More than 40 advocacy groups wrote to Georgia Gov. Brian Kemp and Raffensperger last week, requesting that registration deadlines in the counties affected by Helene be extended by at least a week, as they were in South Carolina.
However, Raffensperger said there was no need for an extension because the physical infrastructure needed to conduct the election will be fully operational before the early in-person voting period begins next week.
Of roughly 2,400 Election Day polling locations across the state, only three—one each in disaster-declared Columbia, Lowndes, and Richmond counties—were certain to be relocated because of Helene-imposed damage, officials from the Georgia secretary of state office said during the press conference.
There are only “a handful” of U.S. Postal Service offices that remain closed in Helene’s wake, they said, calculating that those post offices generally processed about 700 mail-in ballots in the past few election cycles.
Officials are making sure voters know they can get ballots at another post office or arrange an alternative delivery method, they said.
“Every vote matters,” Raffensperger said, “because every voter matters.”
He praised the state’s response to the storm, which prioritized ensuring resources were available to accommodate the approaching election.
“Georgia’s Emergency Management Agency, linemen from Georgia Power and other utilities, all the state and local first responders, and legions of citizen volunteers and faith-based organizations are doing a great job at getting people fed, housed, and back on their feet,” Raffensperger said. “But this was a massive and deadly storm, and recovery is likely to take awhile. We applaud Gov. Kemp for prioritizing the response.”
North Carolina Lawmakers Could Make Changes
North Carolina could be another matter, and the Republicans who control the state’s Legislature may be more amenable to making accommodations because most of the 25 counties in the Blue Ridge valleys of Southern Appalachia are deep red, and many are still in the throes of emergency response.
The state’s bipartisan SBE, after concluding an emergency meeting on Oct. 7, tweaked several rules in an adopted resolution. Among them is allowing voters to turn in absentee ballots on Election Day at any polling site operated by county elections boards.

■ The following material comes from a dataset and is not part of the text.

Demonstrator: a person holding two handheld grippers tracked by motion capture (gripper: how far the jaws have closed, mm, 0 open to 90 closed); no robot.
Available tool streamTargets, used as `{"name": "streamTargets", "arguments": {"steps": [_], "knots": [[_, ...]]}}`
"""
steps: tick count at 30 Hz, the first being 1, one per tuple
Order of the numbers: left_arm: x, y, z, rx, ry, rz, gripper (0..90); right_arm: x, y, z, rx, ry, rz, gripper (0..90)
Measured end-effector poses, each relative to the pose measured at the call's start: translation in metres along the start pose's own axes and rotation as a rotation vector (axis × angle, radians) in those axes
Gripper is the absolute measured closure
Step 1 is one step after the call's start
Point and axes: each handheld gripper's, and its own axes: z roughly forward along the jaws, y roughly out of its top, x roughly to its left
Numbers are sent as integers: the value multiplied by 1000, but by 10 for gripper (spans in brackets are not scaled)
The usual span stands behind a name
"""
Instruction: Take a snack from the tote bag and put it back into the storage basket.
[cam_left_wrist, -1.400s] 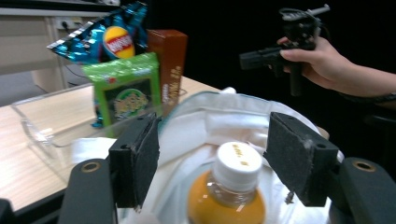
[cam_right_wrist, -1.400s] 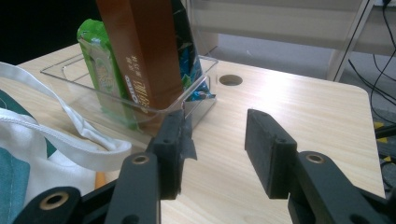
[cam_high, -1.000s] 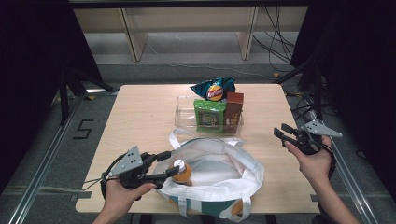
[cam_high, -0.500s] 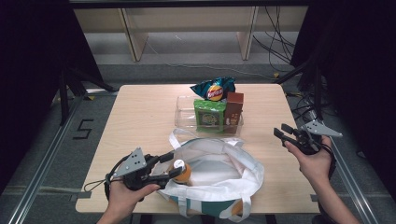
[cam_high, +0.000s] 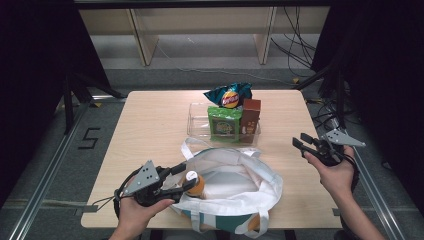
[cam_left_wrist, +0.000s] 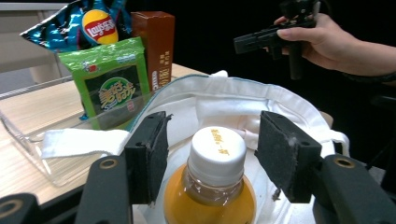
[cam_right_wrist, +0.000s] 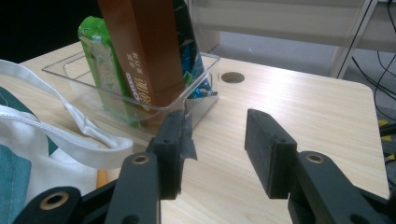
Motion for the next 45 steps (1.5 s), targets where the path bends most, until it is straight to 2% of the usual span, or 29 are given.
{"name": "streamTargets", "arguments": {"steps": [2, 4, 6, 9, 12, 15, 16, 19, 21, 24, 26, 36, 37, 42, 44, 45], "knots": [[-2, 0, -1, -3, 25, -8, 426, 0, 0, -1, -2, -2, 5, 589], [-3, -1, 0, -20, 26, -17, 425, 0, 0, 0, -6, -3, 1, 589], [-5, -1, -1, -1, 45, -13, 425, 0, 0, 0, -5, 9, 1, 588], [-8, -2, 2, -9, 38, -14, 424, 0, 0, 1, -5, 9, -2, 589], [-10, -3, 3, -1, 60, -22, 425, 0, 0, 1, -3, 8, 7, 588], [-12, -3, 2, -17, 117, -22, 431, 0, 0, 0, -3, 6, 7, 589], [-13, -4, 2, -32, 129, -25, 438, 0, 0, 0, -4, 7, 4, 588], [-18, -4, 1, -33, 162, -21, 440, 0, 0, 0, -3, 10, 8, 589], [-19, -4, 2, -32, 162, -12, 445, -1, 0, 0, 3, 8, -10, 589], [-19, -5, 4, -43, 153, -14, 443, 1, 0, 0, 8, 8, 10, 589], [-20, -4, 3, -27, 165, -13, 445, 0, 0, 0, 8, 7, 5, 589], [-28, -5, 9, -35, 223, -6, 475, 0, 1, -2, 3, 0, 3, 589], [-29, -5, 9, -18, 233, -4, 477, 0, 1, -1, 1, -1, 8, 588], [-30, -5, 11, -14, 232, -4, 498, 1, 1, -1, 3, 0, 14, 589], [-31, -5, 13, -11, 230, 0, 516, -1, 1, -1, 0, 9, 2, 589], [-31, -6, 14, -22, 228, 2, 526, 0, 0, -1, 3, 10, 9, 589]]}}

Under the resolution, displaced voters can also turn in ballots to another county’s elections board. Normally, voters can turn absentee ballots in only to their county elections board or the state board on Election Day.
SBE Chair Alan Hirsch said the board’s only priority is to ensure “no one is denied the right to vote because of these logistical problems.”
Among those problems is making sure poll workers will be manning their posts on Election Day. Like with many in western North Carolina without phone service, power, and water, it is going to take some time before everyone is accounted for, officials said.
There isn’t much data analyzing how a hurricane could affect an election, much less two back-to-back in two critical battleground states.
A 2022 study by Kevin Morris and Peter Miller for the Brennan Center for Justice found that voter turnout fell below average in the deep red Florida panhandle counties in Hurricane Michael’s October 2018 wake. It also found that voters were uncertain where to vote after the state closed some sites, consolidating them, without ensuring affected voters were aware of the change.
In an executive order, Florida Gov. Ron DeSantis has made some changes in Florida’s 13 Helene disaster counties, including changes to early voting sites. State officials are ensuring voters in those areas are aware.
Decisions by New Jersey officials in 2012 to keep voting accessible to victims of Hurricane Sandy proved more controversial.
A 2014 Rutgers Law School report criticized New Jersey Lt. Gov. Kim Guadagno’s decision, as the state’s top election official, to designate anyone displaced by the storm as an absentee voter eligible to cast ballots by mail and fax, which overwhelmed local election officials but resulted in no discernible change in turnout.